States across the US treat reckless driving as a serious criminal offense. That’s why you need a good lawyer on your case to help you out. Although a reckless driving case cannot be expunged, a good lawyer can help you reduce your sentence.
Avoid Moving Traffic Violations While Driving by Following These Safety Tips
There are several safety measures to take while you’re behind the wheel if you want to avoid traffic violations. These measures are in line with the traffic rules and regulations in the United States. Some of them include:
Always Have Your Seat Belt On
Whenever you’re behind the wheel, you must always buckle up. Having your seat belts on while driving keeps you safe in case of an accident. Also, ensure loved ones and other passengers have their seat belts buckled up whenever you’re driving.
Stay Within the Speed Limit
Whenever you’re driving, always pay attention to how fast you’re going. Ensure you’re always within the stated speed limit of wherever you are. Staying within the speed limit keeps you, other drivers, and pedestrians safe while on the road. So avoid the temptation to speed up an extra few miles per hour. Stay within the speed limit at all times.
Do Not Use Telecommunication Devices While Driving
Always avoid using any telecommunication device while you’re driving. Stay focused on the road at all times. Telecommunication devices are distractions that could get you in trouble with the authorities or involved in an accident. If you must use any telecommunication device, ensure you park safely before doing so.
Always Pay Attention and Obey Traffic Light Signals
Whenever you’re driving, ensure you pay proper attention to traffic light signals, especially the red light. Don’t get distracted and violate the rules. Also, besides traffic light signals, pay general attention whenever you’re driving. Be completely focused.

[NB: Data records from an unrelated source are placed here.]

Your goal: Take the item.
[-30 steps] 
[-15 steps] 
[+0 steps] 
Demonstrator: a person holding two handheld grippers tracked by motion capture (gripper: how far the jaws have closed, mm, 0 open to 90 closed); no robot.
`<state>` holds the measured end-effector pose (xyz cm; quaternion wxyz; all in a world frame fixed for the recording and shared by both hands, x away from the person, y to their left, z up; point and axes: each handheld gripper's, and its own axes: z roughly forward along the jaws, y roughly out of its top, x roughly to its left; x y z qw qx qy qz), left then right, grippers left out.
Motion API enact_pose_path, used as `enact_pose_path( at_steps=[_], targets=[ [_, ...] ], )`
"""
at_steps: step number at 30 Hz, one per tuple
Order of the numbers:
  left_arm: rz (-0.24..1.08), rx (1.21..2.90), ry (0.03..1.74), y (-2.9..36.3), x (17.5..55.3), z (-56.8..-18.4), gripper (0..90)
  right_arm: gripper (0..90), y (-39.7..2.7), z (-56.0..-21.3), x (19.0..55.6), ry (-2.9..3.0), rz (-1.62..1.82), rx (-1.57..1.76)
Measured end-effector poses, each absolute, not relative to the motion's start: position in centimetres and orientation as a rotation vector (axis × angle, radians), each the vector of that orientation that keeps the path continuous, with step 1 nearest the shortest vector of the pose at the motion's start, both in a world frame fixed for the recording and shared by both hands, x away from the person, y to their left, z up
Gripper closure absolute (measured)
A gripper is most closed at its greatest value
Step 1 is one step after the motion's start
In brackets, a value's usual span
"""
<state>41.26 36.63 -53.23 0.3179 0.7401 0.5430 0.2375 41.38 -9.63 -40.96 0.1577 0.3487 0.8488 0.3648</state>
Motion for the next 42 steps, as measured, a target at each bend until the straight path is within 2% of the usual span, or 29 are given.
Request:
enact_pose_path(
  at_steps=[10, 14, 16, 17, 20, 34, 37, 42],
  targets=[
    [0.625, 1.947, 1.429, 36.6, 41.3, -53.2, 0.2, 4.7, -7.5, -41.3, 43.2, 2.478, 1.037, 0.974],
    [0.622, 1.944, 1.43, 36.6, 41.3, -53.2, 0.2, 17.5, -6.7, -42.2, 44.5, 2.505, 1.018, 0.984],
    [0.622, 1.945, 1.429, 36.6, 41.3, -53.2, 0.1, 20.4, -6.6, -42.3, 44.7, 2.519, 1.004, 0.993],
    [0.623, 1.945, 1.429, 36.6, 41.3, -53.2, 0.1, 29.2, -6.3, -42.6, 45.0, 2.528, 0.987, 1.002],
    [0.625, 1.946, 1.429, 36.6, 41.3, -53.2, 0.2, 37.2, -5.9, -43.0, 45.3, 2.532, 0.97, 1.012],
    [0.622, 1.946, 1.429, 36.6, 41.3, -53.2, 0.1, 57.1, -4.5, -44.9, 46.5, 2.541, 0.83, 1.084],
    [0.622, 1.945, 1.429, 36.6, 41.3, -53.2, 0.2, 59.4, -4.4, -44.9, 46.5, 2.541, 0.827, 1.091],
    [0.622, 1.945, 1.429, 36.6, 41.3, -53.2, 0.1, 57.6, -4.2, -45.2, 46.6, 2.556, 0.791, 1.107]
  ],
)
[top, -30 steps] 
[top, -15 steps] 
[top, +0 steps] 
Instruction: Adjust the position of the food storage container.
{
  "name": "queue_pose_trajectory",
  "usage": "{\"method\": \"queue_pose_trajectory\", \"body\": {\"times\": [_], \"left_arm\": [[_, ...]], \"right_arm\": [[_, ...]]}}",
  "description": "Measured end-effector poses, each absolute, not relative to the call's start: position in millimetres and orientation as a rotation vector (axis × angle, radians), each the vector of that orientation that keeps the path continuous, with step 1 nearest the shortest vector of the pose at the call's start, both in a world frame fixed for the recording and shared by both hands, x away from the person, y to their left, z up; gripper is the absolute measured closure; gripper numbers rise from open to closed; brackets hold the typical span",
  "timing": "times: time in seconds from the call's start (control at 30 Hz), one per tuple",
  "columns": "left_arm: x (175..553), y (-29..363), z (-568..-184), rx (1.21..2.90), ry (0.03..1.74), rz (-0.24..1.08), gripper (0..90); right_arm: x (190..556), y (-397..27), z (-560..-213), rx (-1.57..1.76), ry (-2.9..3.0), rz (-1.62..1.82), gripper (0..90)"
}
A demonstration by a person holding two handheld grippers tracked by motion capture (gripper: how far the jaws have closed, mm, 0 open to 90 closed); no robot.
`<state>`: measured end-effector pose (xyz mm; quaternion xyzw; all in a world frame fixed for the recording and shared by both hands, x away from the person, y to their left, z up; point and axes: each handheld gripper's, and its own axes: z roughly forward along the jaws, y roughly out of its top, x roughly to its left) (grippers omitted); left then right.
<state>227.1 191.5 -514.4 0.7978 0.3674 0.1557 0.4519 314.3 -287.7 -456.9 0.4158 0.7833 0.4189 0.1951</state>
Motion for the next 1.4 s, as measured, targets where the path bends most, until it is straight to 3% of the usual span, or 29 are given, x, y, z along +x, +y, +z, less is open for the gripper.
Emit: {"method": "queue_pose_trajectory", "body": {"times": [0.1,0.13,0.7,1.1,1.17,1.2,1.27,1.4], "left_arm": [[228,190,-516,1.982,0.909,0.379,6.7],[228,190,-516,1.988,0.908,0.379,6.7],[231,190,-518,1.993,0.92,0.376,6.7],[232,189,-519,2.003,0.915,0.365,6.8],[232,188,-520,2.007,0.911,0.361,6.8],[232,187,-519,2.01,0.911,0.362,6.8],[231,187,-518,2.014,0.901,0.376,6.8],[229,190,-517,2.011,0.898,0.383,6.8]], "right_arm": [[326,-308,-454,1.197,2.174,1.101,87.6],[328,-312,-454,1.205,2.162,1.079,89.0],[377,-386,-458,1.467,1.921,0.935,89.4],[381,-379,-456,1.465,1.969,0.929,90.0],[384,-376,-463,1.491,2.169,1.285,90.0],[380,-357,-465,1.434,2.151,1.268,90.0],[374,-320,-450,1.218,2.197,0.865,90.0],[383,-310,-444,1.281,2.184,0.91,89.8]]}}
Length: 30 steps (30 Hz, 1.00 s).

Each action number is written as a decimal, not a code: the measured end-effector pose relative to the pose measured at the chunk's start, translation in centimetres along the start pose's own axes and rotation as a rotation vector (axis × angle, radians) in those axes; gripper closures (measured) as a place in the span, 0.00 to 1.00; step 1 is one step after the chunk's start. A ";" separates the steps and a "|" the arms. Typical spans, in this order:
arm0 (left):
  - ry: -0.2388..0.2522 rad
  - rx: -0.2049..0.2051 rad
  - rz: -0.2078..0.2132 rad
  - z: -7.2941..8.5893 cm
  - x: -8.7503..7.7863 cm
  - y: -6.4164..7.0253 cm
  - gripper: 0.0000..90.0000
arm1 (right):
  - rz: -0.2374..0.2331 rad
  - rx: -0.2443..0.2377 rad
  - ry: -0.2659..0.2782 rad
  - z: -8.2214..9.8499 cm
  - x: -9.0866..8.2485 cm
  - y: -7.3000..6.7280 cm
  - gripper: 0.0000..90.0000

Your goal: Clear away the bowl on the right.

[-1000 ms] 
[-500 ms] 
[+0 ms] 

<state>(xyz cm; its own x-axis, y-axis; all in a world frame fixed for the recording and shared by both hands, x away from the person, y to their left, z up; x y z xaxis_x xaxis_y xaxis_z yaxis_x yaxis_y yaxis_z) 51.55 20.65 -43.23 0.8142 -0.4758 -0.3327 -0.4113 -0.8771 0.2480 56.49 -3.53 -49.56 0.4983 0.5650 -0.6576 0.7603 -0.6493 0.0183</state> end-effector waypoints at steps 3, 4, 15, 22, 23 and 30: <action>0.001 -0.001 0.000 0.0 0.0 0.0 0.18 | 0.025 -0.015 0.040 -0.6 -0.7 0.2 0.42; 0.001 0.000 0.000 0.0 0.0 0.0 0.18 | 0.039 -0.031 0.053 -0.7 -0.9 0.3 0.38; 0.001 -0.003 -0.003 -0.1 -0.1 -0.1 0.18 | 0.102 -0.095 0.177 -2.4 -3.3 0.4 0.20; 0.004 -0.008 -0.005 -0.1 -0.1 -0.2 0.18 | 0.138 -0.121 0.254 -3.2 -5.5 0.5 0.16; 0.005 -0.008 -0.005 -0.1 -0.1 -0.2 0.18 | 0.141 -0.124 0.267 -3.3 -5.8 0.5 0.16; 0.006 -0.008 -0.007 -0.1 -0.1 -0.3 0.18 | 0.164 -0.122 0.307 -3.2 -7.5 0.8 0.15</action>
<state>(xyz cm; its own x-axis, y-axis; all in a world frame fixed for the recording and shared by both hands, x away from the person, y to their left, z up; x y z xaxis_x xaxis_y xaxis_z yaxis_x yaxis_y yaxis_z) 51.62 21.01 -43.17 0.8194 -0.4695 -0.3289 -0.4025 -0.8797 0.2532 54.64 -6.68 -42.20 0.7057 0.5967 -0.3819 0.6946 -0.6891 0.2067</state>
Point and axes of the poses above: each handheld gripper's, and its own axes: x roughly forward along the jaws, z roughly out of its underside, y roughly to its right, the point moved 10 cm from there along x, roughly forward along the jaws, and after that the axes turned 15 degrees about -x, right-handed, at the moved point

Staying focused ensures you don’t break traffic laws and regulations. Watch out for crossing pedestrians and school buses. Slow down or stop whenever you see them. Remember, traffic laws and regulations are for your safety, so stick to them.
Never Drive Under the Influence
Do not, under any circumstance, drive while you’re drunk or under the influence of any intoxicating substance. Do so when you’re completely sober. Whenever you’re going out, and you know you’ll be driving, avoid alcohol or any other intoxicating substance. Driving requires you to have a sound mind, so stay sober whenever you’re behind the wheel.